# [WHAT YOU HAVE TO DO]
Set the data down again, word for word, as it appears below.

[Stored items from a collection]
[Start of Attachment]

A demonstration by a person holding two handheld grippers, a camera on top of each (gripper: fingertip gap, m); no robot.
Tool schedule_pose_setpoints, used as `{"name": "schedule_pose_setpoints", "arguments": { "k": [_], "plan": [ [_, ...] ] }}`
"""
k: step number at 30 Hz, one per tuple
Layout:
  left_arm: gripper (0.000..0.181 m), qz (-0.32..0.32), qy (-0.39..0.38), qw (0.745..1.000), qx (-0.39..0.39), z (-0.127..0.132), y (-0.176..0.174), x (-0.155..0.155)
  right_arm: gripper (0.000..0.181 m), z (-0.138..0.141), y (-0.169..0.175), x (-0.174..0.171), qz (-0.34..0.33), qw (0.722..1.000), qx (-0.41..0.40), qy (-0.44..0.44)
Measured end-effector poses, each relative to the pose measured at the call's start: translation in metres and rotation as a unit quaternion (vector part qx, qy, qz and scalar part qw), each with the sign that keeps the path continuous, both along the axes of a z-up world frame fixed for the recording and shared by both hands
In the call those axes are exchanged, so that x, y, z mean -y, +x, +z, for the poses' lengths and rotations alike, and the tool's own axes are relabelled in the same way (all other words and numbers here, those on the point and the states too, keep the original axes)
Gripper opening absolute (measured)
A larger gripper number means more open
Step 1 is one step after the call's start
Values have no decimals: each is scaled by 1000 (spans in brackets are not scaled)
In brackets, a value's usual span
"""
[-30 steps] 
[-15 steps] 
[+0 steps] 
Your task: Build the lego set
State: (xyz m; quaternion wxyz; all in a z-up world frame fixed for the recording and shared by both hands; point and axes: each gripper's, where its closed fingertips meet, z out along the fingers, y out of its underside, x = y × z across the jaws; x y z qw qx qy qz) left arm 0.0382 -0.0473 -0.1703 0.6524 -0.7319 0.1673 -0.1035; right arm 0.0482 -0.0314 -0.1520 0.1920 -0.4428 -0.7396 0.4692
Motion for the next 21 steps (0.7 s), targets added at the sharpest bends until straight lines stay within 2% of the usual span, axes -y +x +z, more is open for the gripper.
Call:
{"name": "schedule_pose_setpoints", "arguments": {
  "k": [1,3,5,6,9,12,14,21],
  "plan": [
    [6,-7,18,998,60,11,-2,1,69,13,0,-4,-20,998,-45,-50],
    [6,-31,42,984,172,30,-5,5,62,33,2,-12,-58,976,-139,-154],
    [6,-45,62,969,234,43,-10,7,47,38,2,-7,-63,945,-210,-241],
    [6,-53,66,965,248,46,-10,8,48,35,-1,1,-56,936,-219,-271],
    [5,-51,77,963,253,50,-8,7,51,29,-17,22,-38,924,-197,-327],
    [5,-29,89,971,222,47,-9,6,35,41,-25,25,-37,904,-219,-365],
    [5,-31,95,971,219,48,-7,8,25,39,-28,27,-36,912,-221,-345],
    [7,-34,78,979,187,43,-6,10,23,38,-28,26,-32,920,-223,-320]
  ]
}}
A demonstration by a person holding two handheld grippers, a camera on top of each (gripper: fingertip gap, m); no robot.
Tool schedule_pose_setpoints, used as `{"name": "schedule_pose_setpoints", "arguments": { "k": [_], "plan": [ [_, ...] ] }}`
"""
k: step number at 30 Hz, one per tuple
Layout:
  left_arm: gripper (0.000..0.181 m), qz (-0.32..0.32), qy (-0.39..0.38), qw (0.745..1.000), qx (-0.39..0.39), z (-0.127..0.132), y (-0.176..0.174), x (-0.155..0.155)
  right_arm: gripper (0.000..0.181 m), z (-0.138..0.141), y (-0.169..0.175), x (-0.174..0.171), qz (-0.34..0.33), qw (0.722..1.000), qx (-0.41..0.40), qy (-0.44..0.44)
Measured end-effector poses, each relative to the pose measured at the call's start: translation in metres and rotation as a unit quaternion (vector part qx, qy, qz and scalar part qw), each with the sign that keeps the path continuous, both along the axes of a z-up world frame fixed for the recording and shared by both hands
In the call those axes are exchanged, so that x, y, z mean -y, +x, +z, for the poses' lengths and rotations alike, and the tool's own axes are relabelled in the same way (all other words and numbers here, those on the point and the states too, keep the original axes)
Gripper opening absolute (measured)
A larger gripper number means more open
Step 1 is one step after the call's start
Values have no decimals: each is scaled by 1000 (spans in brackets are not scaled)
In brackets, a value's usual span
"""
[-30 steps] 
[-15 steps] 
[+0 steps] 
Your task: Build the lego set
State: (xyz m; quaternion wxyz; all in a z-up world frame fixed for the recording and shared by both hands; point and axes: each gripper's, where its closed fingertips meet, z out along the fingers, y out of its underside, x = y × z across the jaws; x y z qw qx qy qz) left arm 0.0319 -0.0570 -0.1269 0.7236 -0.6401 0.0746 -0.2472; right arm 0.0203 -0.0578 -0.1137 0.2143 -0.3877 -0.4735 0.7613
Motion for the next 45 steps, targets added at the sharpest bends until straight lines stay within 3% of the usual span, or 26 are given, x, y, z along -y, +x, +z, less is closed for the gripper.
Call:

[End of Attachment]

# [ANSWER SECTION]
A demonstration by a person holding two handheld grippers, a camera on top of each (gripper: fingertip gap, m); no robot.
Tool schedule_pose_setpoints, used as `{"name": "schedule_pose_setpoints", "arguments": { "k": [_], "plan": [ [_, ...] ] }}`
"""
k: step number at 30 Hz, one per tuple
Layout:
  left_arm: gripper (0.000..0.181 m), qz (-0.32..0.32), qy (-0.39..0.38), qw (0.745..1.000), qx (-0.39..0.39), z (-0.127..0.132), y (-0.176..0.174), x (-0.155..0.155)
  right_arm: gripper (0.000..0.181 m), z (-0.138..0.141), y (-0.169..0.175), x (-0.174..0.171), qz (-0.34..0.33), qw (0.722..1.000), qx (-0.41..0.40), qy (-0.44..0.44)
Measured end-effector poses, each relative to the pose measured at the call's start: translation in metres and rotation as a unit quaternion (vector part qx, qy, qz and scalar part qw), each with the sign that keeps the path continuous, both along the axes of a z-up world frame fixed for the recording and shared by both hands
In the call those axes are exchanged, so that x, y, z mean -y, +x, +z, for the poses' lengths and rotations alike, and the tool's own axes are relabelled in the same way (all other words and numbers here, those on the point and the states too, keep the original axes)
Gripper opening absolute (measured)
A larger gripper number means more open
Step 1 is one step after the call's start
Values have no decimals: each is scaled by 1000 (spans in brackets are not scaled)
In brackets, a value's usual span
"""
[-30 steps] 
[-15 steps] 
[+0 steps] 
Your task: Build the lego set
State: (xyz m; quaternion wxyz; all in a z-up world frame fixed for the recording and shared by both hands; point and axes: each gripper's, where its closed fingertips meet, z out along the fingers, y out of its underside, x = y × z across the jaws; x y z qw qx qy qz) left arm 0.0382 -0.0473 -0.1703 0.6524 -0.7319 0.1673 -0.1035; right arm 0.0482 -0.0314 -0.1520 0.1920 -0.4428 -0.7396 0.4692
Motion for the next 21 steps (0.7 s), targets added at the sharpest bends until straight lines stay within 2% of the usual span, axes -y +x +z, more is open for the gripper.
Call:
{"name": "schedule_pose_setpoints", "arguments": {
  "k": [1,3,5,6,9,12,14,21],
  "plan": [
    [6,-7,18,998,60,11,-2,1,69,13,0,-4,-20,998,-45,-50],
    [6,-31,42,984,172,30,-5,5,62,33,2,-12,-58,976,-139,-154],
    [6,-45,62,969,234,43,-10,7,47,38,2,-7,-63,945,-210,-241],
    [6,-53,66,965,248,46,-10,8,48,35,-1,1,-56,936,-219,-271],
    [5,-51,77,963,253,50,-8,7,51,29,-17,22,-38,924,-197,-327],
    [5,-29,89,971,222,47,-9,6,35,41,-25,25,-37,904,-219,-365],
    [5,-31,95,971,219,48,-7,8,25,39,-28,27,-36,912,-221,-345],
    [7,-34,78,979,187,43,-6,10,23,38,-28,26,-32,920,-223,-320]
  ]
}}
A demonstration by a person holding two handheld grippers, a camera on top of each (gripper: fingertip gap, m); no robot.
Tool schedule_pose_setpoints, used as `{"name": "schedule_pose_setpoints", "arguments": { "k": [_], "plan": [ [_, ...] ] }}`
"""
k: step number at 30 Hz, one per tuple
Layout:
  left_arm: gripper (0.000..0.181 m), qz (-0.32..0.32), qy (-0.39..0.38), qw (0.745..1.000), qx (-0.39..0.39), z (-0.127..0.132), y (-0.176..0.174), x (-0.155..0.155)
  right_arm: gripper (0.000..0.181 m), z (-0.138..0.141), y (-0.169..0.175), x (-0.174..0.171), qz (-0.34..0.33), qw (0.722..1.000), qx (-0.41..0.40), qy (-0.44..0.44)
Measured end-effector poses, each relative to the pose measured at the call's start: translation in metres and rotation as a unit quaternion (vector part qx, qy, qz and scalar part qw), each with the sign that keeps the path continuous, both along the axes of a z-up world frame fixed for the recording and shared by both hands
In the call those axes are exchanged, so that x, y, z mean -y, +x, +z, for the poses' lengths and rotations alike, and the tool's own axes are relabelled in the same way (all other words and numbers here, those on the point and the states too, keep the original axes)
Gripper opening absolute (measured)
A larger gripper number means more open
Step 1 is one step after the call's start
Values have no decimals: each is scaled by 1000 (spans in brackets are not scaled)
In brackets, a value's usual span
"""
[-30 steps] 
[-15 steps] 
[+0 steps] 
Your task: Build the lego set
State: (xyz m; quaternion wxyz; all in a z-up world frame fixed for the recording and shared by both hands; point and axes: each gripper's, where its closed fingertips meet, z out along the fingers, y out of its underside, x = y × z across the jaws; x y z qw qx qy qz) left arm 0.0319 -0.0570 -0.1269 0.7236 -0.6401 0.0746 -0.2472; right arm 0.0203 -0.0578 -0.1137 0.2143 -0.3877 -0.4735 0.7613
Motion for the next 45 steps, targets added at the sharpest bends until straight lines stay within 3% of the usual span, or 26 are given, x, y, z along -y, +x, +z, less is closed for the gripper.
Call:

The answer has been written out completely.